This exercise calls for copying every line below that holds the word "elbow".

──────── Raw data ────────

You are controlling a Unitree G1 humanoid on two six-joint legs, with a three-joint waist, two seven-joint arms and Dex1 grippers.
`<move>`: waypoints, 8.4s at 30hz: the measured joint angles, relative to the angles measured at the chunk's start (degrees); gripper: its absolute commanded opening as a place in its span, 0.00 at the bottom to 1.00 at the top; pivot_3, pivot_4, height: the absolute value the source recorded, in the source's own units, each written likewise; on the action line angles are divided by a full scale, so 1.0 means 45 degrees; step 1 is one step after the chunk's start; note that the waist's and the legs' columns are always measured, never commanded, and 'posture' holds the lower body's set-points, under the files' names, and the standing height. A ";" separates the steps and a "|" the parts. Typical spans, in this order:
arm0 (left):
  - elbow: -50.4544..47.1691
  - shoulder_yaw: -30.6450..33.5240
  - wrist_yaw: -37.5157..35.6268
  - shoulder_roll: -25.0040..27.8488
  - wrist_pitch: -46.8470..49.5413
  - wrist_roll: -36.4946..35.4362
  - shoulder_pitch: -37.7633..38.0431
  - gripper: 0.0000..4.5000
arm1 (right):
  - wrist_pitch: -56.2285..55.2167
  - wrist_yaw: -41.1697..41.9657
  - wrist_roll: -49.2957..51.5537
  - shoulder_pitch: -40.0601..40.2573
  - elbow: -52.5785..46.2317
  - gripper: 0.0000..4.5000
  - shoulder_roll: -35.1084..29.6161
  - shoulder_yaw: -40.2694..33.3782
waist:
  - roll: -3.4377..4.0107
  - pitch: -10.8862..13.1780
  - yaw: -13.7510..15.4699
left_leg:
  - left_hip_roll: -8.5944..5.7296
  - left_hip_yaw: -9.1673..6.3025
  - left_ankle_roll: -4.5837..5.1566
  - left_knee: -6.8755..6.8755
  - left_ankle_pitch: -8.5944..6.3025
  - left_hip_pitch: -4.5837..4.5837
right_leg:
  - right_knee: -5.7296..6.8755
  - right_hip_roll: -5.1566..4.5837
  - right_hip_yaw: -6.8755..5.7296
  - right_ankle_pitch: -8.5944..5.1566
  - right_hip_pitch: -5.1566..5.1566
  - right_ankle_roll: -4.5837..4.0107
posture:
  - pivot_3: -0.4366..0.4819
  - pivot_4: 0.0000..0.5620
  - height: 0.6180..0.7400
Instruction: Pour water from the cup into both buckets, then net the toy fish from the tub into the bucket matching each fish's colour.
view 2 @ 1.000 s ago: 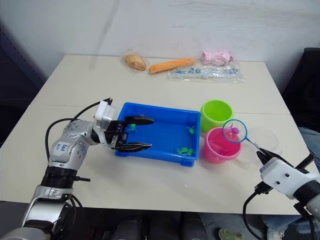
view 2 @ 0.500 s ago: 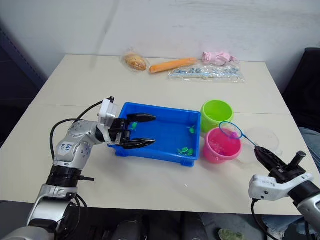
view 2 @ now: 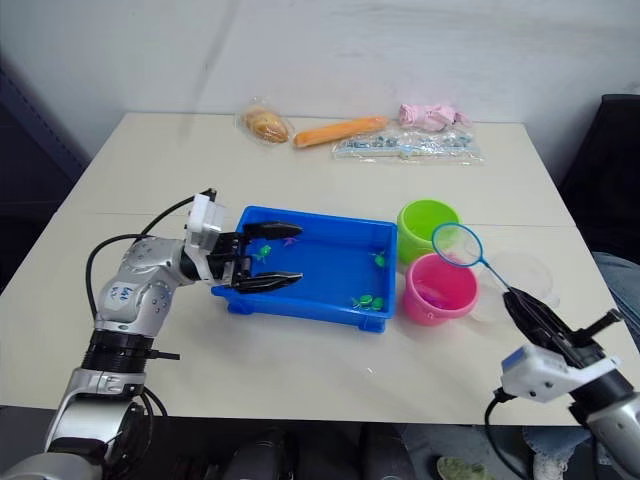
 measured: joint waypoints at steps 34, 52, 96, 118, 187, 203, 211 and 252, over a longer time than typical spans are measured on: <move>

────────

Finished task:
  - elbow: -50.4544..47.1691
  - elbow: -52.5785..46.2317

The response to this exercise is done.